Since LTC rainfall involves complicated process, such as multi-scale interactions with various scale motions in the environment, coastline, orography, as well as the structure and intensity of the storm itself, detailed case studies can help to deepen our understanding of the various processes that are essential to the rainfall distribution in LTCs. Here two recent case studies are briefly discussed as an illustration how important the cold pool dynamics and the baroclinic interactions are to extreme rainfall associated with LTCs in China.

5.1. Typhoon Utor (2013)

Typhoon Utor (2013) is one of the strongest TCs over the western North Pacific in 2013. It made landfall in Yangjiang, Guangdong Province, China, on 14 August and persisted for about 4 days inland over South China and brought extensive precipitation to most regions of South China.
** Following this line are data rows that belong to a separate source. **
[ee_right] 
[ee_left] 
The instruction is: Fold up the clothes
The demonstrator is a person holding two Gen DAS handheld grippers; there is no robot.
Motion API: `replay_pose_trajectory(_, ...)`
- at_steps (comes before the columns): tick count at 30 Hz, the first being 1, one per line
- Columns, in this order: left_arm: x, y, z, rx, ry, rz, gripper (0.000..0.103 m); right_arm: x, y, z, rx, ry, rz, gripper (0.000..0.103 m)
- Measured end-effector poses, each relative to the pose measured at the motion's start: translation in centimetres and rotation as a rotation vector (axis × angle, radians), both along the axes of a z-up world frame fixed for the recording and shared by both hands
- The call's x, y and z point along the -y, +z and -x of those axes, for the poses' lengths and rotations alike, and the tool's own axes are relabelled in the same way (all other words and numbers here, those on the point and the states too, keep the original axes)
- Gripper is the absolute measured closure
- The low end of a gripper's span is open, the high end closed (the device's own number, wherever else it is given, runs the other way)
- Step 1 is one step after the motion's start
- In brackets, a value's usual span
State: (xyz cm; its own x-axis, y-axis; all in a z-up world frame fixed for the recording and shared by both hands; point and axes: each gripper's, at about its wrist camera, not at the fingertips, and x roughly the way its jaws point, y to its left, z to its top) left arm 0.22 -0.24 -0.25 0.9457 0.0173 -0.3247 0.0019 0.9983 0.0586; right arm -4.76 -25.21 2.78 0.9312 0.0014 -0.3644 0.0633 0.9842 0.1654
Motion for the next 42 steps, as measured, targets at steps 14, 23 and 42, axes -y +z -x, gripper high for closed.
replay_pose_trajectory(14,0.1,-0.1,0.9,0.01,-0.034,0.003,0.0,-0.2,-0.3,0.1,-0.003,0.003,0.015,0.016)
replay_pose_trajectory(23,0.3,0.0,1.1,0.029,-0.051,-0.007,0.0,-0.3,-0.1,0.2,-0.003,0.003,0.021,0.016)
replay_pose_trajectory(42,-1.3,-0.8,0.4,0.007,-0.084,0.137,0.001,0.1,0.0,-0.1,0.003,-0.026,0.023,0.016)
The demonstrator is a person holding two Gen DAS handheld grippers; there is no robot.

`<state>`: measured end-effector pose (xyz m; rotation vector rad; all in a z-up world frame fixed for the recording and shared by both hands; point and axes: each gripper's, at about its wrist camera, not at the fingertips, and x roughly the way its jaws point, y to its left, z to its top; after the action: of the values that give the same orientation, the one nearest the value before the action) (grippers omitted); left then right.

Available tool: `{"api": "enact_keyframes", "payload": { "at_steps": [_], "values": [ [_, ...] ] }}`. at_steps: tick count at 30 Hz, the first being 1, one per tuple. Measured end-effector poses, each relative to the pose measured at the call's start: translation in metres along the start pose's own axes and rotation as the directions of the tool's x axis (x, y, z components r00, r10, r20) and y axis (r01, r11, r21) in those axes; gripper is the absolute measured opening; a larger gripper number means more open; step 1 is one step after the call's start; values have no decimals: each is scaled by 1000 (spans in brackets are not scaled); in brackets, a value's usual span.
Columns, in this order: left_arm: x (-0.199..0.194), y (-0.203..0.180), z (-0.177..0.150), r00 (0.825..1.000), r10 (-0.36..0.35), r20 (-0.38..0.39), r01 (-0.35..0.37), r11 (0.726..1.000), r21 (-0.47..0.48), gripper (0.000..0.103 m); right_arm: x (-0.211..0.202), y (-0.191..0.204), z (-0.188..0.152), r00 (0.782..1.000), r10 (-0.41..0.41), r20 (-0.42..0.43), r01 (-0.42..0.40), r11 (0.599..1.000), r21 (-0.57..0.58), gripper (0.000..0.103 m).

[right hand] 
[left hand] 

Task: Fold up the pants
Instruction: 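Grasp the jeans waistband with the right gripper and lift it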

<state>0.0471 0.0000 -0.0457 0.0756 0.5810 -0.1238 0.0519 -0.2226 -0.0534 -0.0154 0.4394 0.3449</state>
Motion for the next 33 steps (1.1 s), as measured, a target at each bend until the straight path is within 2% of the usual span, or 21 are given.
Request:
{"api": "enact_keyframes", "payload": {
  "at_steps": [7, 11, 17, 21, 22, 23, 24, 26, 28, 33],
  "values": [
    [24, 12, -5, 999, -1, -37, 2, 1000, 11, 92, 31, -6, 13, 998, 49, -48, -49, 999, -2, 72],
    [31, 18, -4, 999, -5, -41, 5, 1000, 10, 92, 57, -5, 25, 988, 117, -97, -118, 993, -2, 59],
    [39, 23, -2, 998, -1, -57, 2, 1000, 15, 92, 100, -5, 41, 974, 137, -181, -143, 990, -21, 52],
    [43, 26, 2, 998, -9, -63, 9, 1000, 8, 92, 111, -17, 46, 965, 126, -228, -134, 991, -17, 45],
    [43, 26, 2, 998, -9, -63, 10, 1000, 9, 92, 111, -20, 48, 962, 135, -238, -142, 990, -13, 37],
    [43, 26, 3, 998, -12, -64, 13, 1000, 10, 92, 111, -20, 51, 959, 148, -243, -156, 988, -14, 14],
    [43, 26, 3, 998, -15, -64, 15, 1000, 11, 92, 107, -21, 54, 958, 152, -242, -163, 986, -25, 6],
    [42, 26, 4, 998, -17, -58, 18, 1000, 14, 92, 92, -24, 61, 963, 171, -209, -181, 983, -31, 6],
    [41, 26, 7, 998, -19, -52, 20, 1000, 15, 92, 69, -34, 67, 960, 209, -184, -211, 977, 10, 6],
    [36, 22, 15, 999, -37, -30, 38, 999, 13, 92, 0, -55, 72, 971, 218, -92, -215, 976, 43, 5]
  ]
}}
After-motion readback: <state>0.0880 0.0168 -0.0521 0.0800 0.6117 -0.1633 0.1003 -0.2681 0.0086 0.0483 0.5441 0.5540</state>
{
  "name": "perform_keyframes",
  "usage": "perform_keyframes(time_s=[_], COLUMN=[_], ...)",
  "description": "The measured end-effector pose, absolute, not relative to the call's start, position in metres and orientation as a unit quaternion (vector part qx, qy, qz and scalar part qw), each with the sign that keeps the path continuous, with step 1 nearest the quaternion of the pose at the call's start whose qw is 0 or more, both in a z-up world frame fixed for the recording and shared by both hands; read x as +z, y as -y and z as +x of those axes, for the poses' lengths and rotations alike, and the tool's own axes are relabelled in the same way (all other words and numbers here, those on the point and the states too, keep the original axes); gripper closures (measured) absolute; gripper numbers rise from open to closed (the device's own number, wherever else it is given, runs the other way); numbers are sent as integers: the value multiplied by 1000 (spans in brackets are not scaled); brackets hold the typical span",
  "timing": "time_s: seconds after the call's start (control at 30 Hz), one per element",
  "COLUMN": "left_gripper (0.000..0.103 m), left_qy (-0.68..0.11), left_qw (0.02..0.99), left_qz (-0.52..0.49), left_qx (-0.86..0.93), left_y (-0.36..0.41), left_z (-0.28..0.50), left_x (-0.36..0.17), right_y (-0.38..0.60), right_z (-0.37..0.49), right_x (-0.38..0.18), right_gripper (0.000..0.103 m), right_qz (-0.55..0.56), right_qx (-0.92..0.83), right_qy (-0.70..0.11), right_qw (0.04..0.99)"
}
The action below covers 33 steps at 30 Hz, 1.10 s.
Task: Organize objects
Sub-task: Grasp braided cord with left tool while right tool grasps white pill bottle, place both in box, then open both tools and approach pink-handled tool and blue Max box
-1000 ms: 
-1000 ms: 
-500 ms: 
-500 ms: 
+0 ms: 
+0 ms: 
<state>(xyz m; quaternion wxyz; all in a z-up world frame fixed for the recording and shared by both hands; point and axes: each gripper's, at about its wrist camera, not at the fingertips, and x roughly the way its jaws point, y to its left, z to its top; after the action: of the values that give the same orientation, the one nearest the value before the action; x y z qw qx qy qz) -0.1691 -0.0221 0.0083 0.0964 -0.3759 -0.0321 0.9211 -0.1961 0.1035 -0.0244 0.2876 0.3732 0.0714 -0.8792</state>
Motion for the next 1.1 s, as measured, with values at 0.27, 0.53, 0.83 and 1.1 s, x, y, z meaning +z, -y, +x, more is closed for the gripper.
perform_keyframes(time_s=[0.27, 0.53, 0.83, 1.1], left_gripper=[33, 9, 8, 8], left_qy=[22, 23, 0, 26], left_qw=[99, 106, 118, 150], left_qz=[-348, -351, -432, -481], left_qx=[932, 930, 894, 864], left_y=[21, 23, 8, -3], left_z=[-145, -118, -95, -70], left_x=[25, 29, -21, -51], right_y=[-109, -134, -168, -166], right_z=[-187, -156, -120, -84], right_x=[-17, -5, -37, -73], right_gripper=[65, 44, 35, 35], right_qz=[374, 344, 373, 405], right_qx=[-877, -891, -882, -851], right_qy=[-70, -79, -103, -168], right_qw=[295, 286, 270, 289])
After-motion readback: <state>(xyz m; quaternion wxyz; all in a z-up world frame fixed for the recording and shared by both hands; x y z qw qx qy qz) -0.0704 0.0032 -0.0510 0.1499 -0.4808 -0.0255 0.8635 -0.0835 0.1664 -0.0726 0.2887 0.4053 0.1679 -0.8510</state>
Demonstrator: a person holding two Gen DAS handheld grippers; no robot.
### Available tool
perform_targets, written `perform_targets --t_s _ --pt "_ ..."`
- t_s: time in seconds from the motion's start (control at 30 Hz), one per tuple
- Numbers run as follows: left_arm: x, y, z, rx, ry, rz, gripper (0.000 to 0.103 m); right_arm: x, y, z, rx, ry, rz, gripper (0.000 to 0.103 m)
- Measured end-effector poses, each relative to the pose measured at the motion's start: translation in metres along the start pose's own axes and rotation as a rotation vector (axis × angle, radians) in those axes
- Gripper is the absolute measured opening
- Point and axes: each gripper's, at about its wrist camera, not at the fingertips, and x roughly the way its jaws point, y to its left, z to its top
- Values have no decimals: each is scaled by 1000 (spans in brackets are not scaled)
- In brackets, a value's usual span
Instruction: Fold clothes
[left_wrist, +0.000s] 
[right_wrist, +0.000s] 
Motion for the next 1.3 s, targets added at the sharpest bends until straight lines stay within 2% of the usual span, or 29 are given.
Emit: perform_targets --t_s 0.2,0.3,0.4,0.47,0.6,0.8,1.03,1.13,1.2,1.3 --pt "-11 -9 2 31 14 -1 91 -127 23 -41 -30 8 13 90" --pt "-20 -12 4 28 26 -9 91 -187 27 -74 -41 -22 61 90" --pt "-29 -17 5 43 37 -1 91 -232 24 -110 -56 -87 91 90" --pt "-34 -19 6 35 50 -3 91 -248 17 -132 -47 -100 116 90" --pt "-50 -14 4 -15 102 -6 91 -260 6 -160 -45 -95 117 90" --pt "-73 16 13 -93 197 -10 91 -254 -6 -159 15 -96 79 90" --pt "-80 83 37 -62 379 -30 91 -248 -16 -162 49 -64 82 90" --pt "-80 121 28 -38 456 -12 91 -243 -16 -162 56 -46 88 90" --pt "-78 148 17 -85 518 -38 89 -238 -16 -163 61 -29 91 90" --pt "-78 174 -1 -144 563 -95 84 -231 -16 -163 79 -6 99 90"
The rainfall distribution associated with Utor during landfall presented unique features [46, 47]. Meng and Wang [46, 47] used the ERA-Interim (European Centre for Medium-Range Weather Forecasting Interim reanalysis) data and the hourly surface rainfall observations to investigate the physical processes leading to large rainfall asymmetric distribution of Utor during its landfall. They found that the rainfall asymmetry was initially triggered by the effect of the environmental VWS, but enhanced by the cold pool dynamics which was triggered by the inland northwest dry air intrusion into Utor (Figure 18a). This cold pool enhancement process was understood based on the frontogenesis and quasi-balanced and ageostrophic Q-vector diagnosis (Figure 18b).

Figure 18.

(Left) Potential temperature at 925 hPa (white contours with 1 K interval) and MTSAT IR cloud images (shading, K) at (a) 0000 UTC, (b) 0600 UTC, and (c) 1200 UTC 14 August 2013. The solid thick white contour of 301 K is used to denote the cold pool mentioned in the text. The TC center at the given time is marked by the typhoon symbol in each panel. (Right) Distributions of the environmental VWS vectors (m s−1) and TRMM-3B42 6-h rainfall (mm) during the landfall of typhoon Utor in the first rainfall episode at (a) 6-h prior to landfall at 0000 UTC 14, (b) at the time of landfall at 0600 UTC 14, and (c) 6-h after landfall at 1200 UTC 14 August. Thick black vector denotes the moving direction of Typhoon Utor in the following 6 h in each panel. Blue arrows denote the averaged environmental VWS vector.

5.2. Typhoon Fitow (2013)

Typhoon Fitow (2013) is the strongest typhoon that made landfall over China in October since 1949. It caused severe damages in Zhejiang province due to its strong winds and heavy rainfall, with the minimum central sea-level pressure of 955 hPa and the maximum sustained 10-m wind speed of 42 m s−1 at landfall. The maximum gust wind speed of 76.1 m s−1 was observed at Shipingshan station (in the southeast coast of Zhejiang Province), which set a new record for LTCs over China. Fitow brought the strongest large-area 24-h precipitation in Zhejiang Province (100,000 km2) as large as 137.5 mm on 07 October 2013. Consequently, Fitow resulted in severe urban water logging, flooding, debris flow disasters, and thus a direct economic loss of about 4.5 billion US dollars in Zhejiang Province. It also brought more than 1000 mm rainfall near Shanghai area in China, which was found to be related the cold air intrusion from northwest inland as shown in Bao et al. [67]. As shown in Figure 19, the rainfall systems included two parts: one was an outward-spiraling rainband, and the other was a frontal cloud system caused by coastal frontogenesis. Fitow was affected by a cold dry air intrusion from the north after landfall, which limited the rainfall in its inner core. However, an extended eastern warm moist air met the cold air from the north, leading to frontogenesis and heavy rainfall near Shanghai.

Figure 19.

Observed composite radar reflectivity every 3 h from (a) 1200 UTC 6 Oct to (n) 0300 UTC 8 Oct 2013. RBs 1, 2, and 3 indicate rainbands associated with heavy rain. The locations of the four radar stations (Wenzhou, WZ; Ningbo, NB; Hangzhou, HZ; and Shanghai, SH) are shown in (a).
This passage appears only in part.